▶ Your assignment:
In the data that follows, find each line containing "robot" and copy it.
◇ ◇ ◇ ◇ ◇ ◇ ◇
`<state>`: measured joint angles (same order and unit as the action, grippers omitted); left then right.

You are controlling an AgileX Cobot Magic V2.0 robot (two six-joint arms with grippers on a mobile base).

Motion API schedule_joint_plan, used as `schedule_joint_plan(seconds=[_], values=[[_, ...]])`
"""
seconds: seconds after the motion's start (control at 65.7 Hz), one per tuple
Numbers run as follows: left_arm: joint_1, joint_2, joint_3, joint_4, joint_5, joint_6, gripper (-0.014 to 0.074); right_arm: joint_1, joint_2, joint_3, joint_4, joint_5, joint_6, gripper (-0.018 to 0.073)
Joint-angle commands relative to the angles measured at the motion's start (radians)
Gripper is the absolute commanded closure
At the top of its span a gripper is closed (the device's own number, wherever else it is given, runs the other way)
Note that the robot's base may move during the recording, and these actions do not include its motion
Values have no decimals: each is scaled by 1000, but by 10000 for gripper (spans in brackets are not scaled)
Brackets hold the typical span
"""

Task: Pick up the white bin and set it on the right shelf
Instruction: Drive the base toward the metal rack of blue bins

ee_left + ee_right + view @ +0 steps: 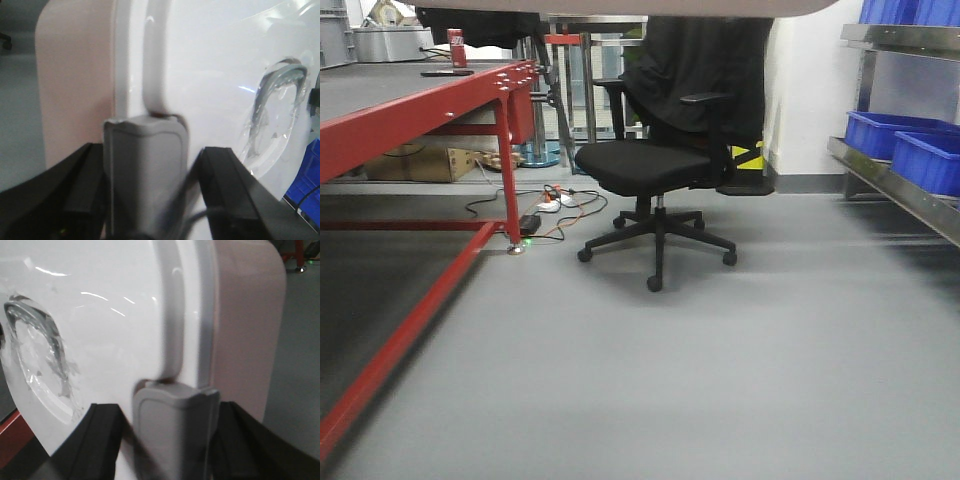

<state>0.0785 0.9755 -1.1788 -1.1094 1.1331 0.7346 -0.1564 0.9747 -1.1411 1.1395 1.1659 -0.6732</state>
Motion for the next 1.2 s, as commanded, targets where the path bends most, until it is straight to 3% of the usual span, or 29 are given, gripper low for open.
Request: schedule_joint_plan(seconds=[0.0, 1.188], values=[[-19, -18, -35, -184, 38, 6, 356, 13, -19, -40, 213, 119, -7, 146], [-19, -18, -35, -184, 38, 6, 356, 13, -19, -40, 213, 119, -7, 146]])
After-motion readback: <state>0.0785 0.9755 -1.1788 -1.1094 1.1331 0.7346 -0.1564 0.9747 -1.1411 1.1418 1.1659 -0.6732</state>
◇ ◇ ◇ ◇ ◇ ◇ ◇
▶ Problem solution:
You are controlling an AgileX Cobot Magic V2.0 robot (two six-joint arms with grippers on a mobile base).
Note that the robot's base may move during the recording, and these actions do not include its motion

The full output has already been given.